After travelling back and forth from Ottawa to Toronto for more than 70 meetings with Correctional Services over the last decade, Robert Ranger, 50, was awarded $244,242 plus interest last month. He had been on long-term disability since 2002. He worked for 20 years as a prison guard, but he left his job at Ottawa Carleton Detention Centre (OCDC) because of homophobic torment he received from his superior and then-president of Correctional Services OPSEU Local 411, Mark Grady.
Ranger’s settlement does not include damages, which will be decided later this year.
“[Both parties] agreed on the amount for lost wages for the grievor between 2002 and 2010, including shift premium and overtime. The parties also agreed on the LTIP paid to grievor and the interest payable if simple or compound,” the decision reads. “This matter is scheduled to proceed with outstanding issues on damages in February and March, and I shall provide full reasons for the decision here in the final award on the remedy for the grievor.”

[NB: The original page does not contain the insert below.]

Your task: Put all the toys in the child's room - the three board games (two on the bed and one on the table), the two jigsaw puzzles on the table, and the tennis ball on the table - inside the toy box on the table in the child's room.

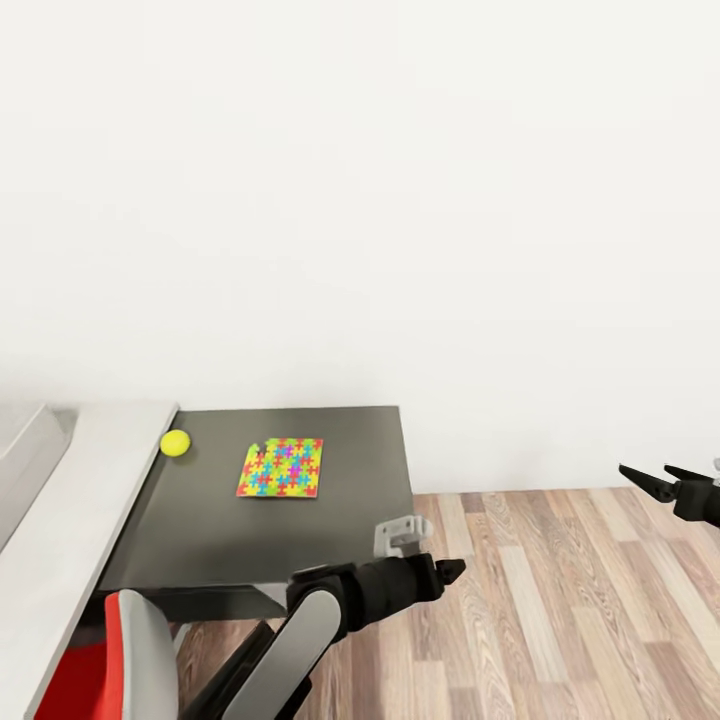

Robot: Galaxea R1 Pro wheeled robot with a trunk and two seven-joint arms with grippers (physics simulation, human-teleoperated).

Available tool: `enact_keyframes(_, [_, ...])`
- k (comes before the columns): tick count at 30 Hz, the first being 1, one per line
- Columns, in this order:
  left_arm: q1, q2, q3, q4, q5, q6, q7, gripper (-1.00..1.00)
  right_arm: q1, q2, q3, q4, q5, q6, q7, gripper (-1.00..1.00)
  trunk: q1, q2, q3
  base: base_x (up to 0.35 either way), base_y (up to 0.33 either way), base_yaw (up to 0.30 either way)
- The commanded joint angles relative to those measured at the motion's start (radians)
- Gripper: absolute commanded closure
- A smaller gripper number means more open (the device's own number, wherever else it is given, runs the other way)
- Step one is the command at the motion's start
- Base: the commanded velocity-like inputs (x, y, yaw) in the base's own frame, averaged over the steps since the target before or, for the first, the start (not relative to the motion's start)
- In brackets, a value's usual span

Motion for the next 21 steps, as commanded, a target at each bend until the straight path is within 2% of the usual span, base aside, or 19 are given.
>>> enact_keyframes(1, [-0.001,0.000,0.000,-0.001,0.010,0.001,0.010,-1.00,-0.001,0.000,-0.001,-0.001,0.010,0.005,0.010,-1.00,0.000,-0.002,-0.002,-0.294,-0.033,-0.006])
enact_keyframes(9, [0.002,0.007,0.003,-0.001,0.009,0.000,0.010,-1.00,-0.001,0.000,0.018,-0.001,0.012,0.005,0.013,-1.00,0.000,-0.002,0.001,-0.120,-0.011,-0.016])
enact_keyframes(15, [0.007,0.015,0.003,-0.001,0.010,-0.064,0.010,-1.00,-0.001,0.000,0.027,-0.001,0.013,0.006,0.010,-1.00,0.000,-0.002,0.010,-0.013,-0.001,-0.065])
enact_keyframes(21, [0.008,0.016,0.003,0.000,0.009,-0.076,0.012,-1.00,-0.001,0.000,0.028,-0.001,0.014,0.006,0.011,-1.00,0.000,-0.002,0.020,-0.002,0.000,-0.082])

The settlement follows a series of decisions the Grievance Settlement Board has already made in this case. A decision last year upheld a complaint filed against the Corrections Ministry that it allowed harassment against Ranger to continue unchecked from 1998 to 2002. During that time, Ranger worked at OCDC. When he left, it took 18 months for prison officials to begin investigating his complaints.
A 2010 decision, which named Grady as Ranger’s chief bully, stated:
“The investigator examined three complaints against Mr Grady of alleged discrimination, harassment and poisoned work environment on the grounds of sexual orientation. Specific allegations included that the respondent 1) simulated sex acts to taunt the grievor, 2) repeated the word “cocksucker” in a manner that was not part of a conversation but in the presence of the grievor and 3) made sexual jokes during a training session on Feb 11, 2002, at the expense of the grievor.”

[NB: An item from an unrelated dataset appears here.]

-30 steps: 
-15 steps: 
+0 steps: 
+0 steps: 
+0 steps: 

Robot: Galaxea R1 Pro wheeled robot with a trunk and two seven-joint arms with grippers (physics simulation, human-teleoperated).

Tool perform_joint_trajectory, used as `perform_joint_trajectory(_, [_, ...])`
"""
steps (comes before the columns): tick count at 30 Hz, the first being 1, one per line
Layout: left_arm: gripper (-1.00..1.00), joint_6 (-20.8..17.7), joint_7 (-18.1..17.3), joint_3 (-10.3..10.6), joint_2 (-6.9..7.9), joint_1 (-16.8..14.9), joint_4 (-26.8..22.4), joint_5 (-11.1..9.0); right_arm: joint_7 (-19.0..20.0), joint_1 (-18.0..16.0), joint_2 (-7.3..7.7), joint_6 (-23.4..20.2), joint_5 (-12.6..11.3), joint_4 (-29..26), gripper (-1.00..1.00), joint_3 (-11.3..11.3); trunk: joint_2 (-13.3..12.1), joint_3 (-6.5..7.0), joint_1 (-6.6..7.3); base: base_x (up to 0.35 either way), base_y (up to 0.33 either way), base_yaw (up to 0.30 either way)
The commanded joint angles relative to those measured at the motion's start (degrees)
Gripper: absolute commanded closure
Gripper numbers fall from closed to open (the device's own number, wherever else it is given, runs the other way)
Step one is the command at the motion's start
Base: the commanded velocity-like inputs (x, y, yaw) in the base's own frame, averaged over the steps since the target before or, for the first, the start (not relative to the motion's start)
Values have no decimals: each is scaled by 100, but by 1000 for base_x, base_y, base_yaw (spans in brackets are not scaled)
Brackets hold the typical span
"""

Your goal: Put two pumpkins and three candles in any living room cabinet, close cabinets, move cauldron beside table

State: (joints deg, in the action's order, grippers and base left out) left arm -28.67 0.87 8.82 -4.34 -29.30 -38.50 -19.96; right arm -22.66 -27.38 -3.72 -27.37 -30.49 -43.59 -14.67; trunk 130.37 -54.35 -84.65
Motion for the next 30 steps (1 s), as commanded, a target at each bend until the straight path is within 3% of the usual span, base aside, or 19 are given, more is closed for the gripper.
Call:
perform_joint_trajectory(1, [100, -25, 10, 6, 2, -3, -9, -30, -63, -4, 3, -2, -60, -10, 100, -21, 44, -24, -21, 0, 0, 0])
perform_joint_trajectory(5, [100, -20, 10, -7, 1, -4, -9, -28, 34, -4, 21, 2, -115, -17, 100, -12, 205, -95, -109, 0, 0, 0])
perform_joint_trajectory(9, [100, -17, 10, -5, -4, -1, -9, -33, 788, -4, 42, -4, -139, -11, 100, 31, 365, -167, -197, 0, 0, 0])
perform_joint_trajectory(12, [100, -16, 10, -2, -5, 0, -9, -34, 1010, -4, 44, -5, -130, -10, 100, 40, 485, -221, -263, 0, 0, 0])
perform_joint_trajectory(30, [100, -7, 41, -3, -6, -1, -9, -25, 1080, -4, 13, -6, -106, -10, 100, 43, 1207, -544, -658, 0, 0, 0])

Last year, Ranger told Xtra he felt the ministry minimized what happened to him.
“The process diminishes what happened because it’s taken so long to get settled. I remember hoping I’d get hit by a bus. I complained to my employer and they turned their backs. They did nothing about it. I fell sick. They still didn’t do anything about it until a year and a half after I left,” he said.

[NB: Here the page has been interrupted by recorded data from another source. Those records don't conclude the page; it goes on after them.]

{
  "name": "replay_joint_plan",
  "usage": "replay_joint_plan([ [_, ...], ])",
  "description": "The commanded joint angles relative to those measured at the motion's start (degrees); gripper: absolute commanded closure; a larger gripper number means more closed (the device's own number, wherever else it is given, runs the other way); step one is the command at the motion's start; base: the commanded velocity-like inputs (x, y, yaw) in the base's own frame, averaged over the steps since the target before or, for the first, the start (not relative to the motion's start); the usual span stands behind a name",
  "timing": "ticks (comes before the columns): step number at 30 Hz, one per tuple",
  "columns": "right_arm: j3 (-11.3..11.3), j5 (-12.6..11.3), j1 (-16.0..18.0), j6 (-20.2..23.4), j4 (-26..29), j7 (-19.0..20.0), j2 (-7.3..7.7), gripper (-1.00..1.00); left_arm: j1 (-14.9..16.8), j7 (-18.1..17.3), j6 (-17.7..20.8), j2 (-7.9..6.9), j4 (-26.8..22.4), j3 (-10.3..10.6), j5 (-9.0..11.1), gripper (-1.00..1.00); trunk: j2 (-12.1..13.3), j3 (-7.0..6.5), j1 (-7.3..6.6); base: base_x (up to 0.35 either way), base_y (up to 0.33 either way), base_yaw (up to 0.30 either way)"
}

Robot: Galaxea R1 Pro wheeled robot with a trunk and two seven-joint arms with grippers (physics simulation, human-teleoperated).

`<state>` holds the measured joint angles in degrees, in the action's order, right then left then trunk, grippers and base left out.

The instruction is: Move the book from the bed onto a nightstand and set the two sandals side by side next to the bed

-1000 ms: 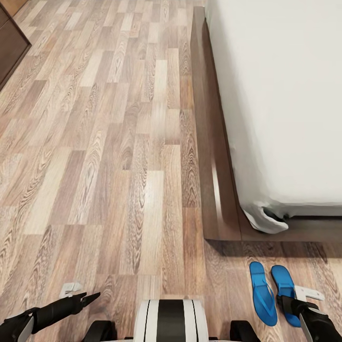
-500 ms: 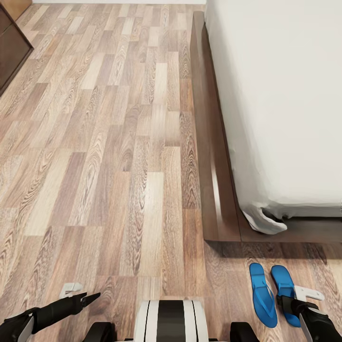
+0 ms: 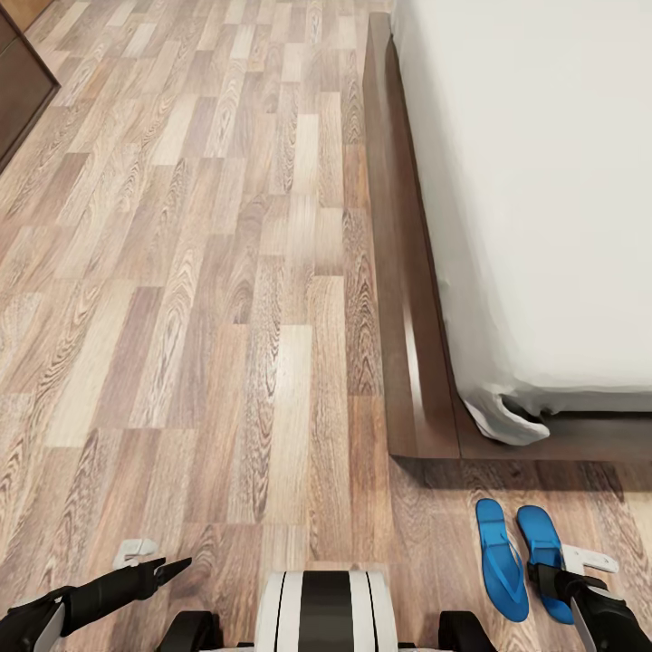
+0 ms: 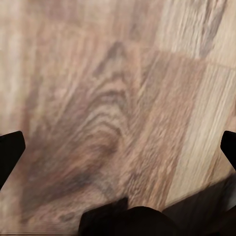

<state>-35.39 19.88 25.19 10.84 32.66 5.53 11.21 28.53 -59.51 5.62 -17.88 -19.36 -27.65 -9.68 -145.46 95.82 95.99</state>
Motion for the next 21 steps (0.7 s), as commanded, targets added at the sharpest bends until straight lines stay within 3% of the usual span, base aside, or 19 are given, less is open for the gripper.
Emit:
replay_joint_plan([
  [1, -0.4, 0.6, 0.0, 0.2, 0.1, 0.5, -0.05, 1.0, 0.0, -0.4, 0.6, 0.04, -0.1, -0.5, -0.4, -1.0, 0.0, 0.03, -0.01, 0.0, 0.0, 0.0],
  [16, -0.4, 0.6, 0.0, 0.2, 0.1, 0.5, -0.14, 1.0, 0.0, -0.3, 0.6, 0.03, -0.1, -0.5, -0.4, -1.0, 0.0, 0.03, -0.01, 0.0, 0.0, 0.0],
  [17, -0.4, 0.6, 0.0, 0.2, 0.1, 0.5, -0.14, -1.0, 0.0, -0.3, 0.6, 0.03, -0.1, -0.5, -0.4, -1.0, 0.0, 0.03, -0.01, 0.0, 0.0, 0.0],
  [21, -0.4, 0.6, 0.0, 0.2, 0.1, 0.5, -0.08, -1.0, 0.0, -0.3, 0.6, 0.04, -0.1, -0.5, -0.4, -1.0, 0.0, 0.03, -0.01, 0.0, 0.0, 0.0],
])
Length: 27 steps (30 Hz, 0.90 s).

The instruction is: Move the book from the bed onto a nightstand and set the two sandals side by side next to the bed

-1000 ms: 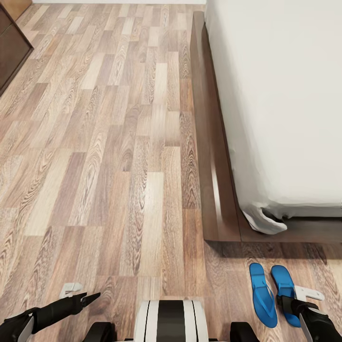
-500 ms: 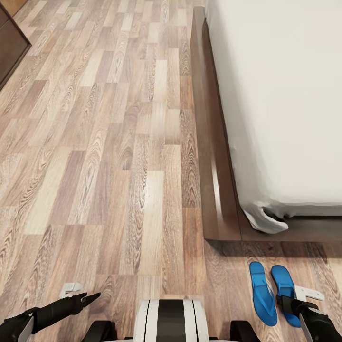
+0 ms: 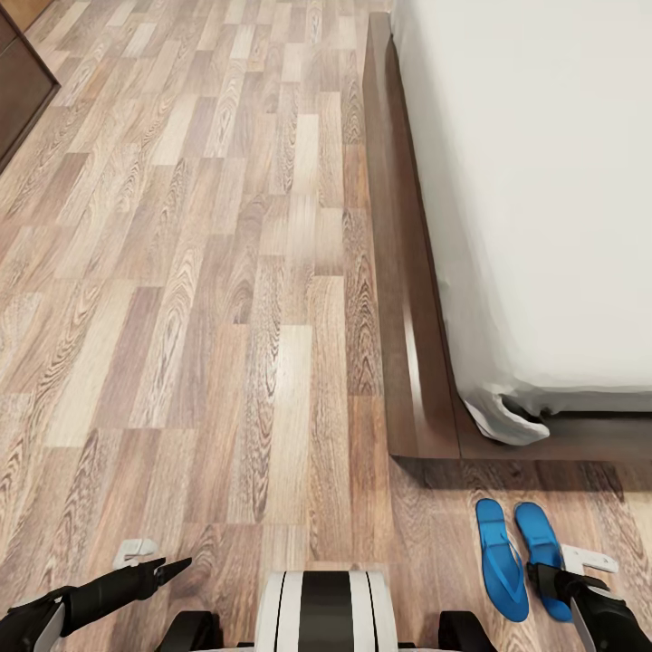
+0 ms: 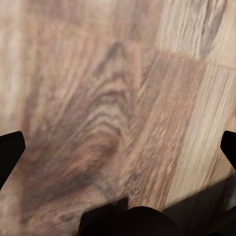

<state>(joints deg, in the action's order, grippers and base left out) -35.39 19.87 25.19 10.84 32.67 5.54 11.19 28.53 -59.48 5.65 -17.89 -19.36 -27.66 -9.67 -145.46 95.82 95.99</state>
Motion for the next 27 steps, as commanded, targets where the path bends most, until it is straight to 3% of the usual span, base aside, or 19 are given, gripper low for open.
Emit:
replay_joint_plan([
  [1, -0.4, 0.6, 0.0, 0.2, 0.1, 0.5, -0.07, -1.0, 0.0, -0.4, 0.6, 0.04, -0.1, -0.5, -0.4, -1.0, 0.0, 0.03, -0.01, 0.0, 0.0, 0.0],
  [23, -0.4, 0.6, 0.0, 0.2, 0.1, 0.5, -0.03, -1.0, 0.0, -0.4, 0.5, 0.04, -0.1, -0.5, -0.4, -1.0, 0.0, 0.03, -0.01, 0.0, 0.0, 0.0],
  [27, -0.4, 0.6, 0.0, 0.2, 0.1, 0.5, -0.03, -1.0, 0.0, -0.5, 0.6, 0.04, -0.1, -0.5, -0.5, -1.0, 0.0, -0.86, -0.11, 0.0, 0.0, 0.0],
])
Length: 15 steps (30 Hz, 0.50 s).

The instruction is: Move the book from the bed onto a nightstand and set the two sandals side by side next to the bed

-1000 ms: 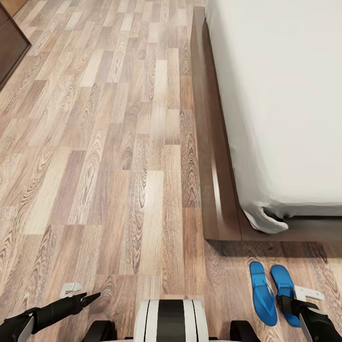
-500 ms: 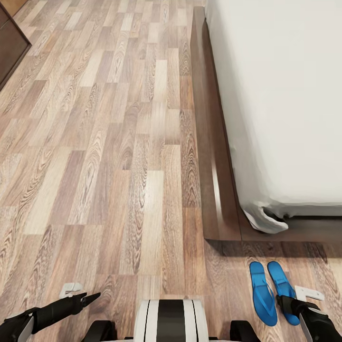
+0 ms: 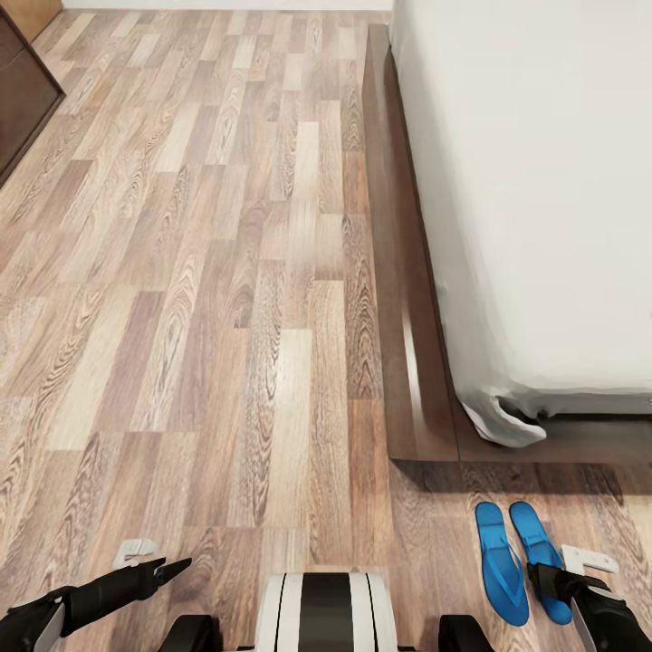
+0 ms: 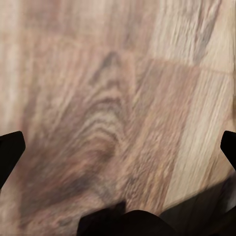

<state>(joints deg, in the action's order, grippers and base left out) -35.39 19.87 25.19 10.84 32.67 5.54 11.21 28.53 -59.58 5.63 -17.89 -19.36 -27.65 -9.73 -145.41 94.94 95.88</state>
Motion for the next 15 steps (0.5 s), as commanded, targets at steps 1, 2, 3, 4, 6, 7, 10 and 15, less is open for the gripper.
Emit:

A jailhouse memo circulated last July notifying staff that Grady and Asfia Sultan and were no longer employees and were not allowed back on the property until further notice. But ministry officials would not comment on the reasons for a sudden departure of the jail’s two top employees.
Correctional Services in Ontario has been plagued with high-profile discrimination cases.
Recently, a 22-year court battle ended between Michael McKinnon and the Ontario’s Correctional Services Ministry. The incident started when McKinnon was working as a prison guard and he voiced displeasure over native slurs hurled by his coworkers. Until he stood up, McKinnon blended in as a white man.
Afterwards, he was called “Wagon Burner,” “McInjun,” “Geronimo,” “Big Indian,” “Tomahawk,” “Running Bear,” “FBI” (for “Fucking Big Indian”), “Canoe,” “Big Canoe” and “Crazy Horse.” His wife was referred to as “Vicki Squaw-McKinnon.” A witness at a Human Rights Tribunal testified that racist cartoons appeared on bulletin boards from time to time, depicting an Indian in ceremonial headdress with the caption “Chief Crazy Horse McKinnon” written at the bottom.
Last month, an Ontario Human Rights Tribunal judge issued a daming decision. It called for an inquiry into whether Jay Hope, Ontario’s Deputy Minister of Correctional Services, is in contempt of the tribunal’s orders.
“I have decided to exercise my discretion in the matter by requesting the Divisional Court to inquire into whether Deputy Minister Jay Hope is in contempt of the board’s orders.”
Neither McKinnon nor his lawyer, Kate Hughes, could be reached for comment.
Ranger says it boggles his mind that Ontario Public Service (OPS) was awarded Canada’s Best Diversity Employers, particularly with discrimination cases like McKinnon’s and his own coming to a head after several years of litigation. He emailed OPS’s diversity office and asked how it was given the honour.
“I ask myself why OPS was awarded Canada’s Best Diversity Employers this year and for the past three, after this decision [about his case] was published [last year] and the violations that were founded in this decision,” says Ranger in an email to OPS’s diversity office. He received a reply saying: “Thank you for bringing this to our attention. The issues you raise require us to undertake some research and consultation with other parts of the OPS in order to prepare an accurate and appropriate response. We will provide you with detailed answers to your questions by March 25, 2011.”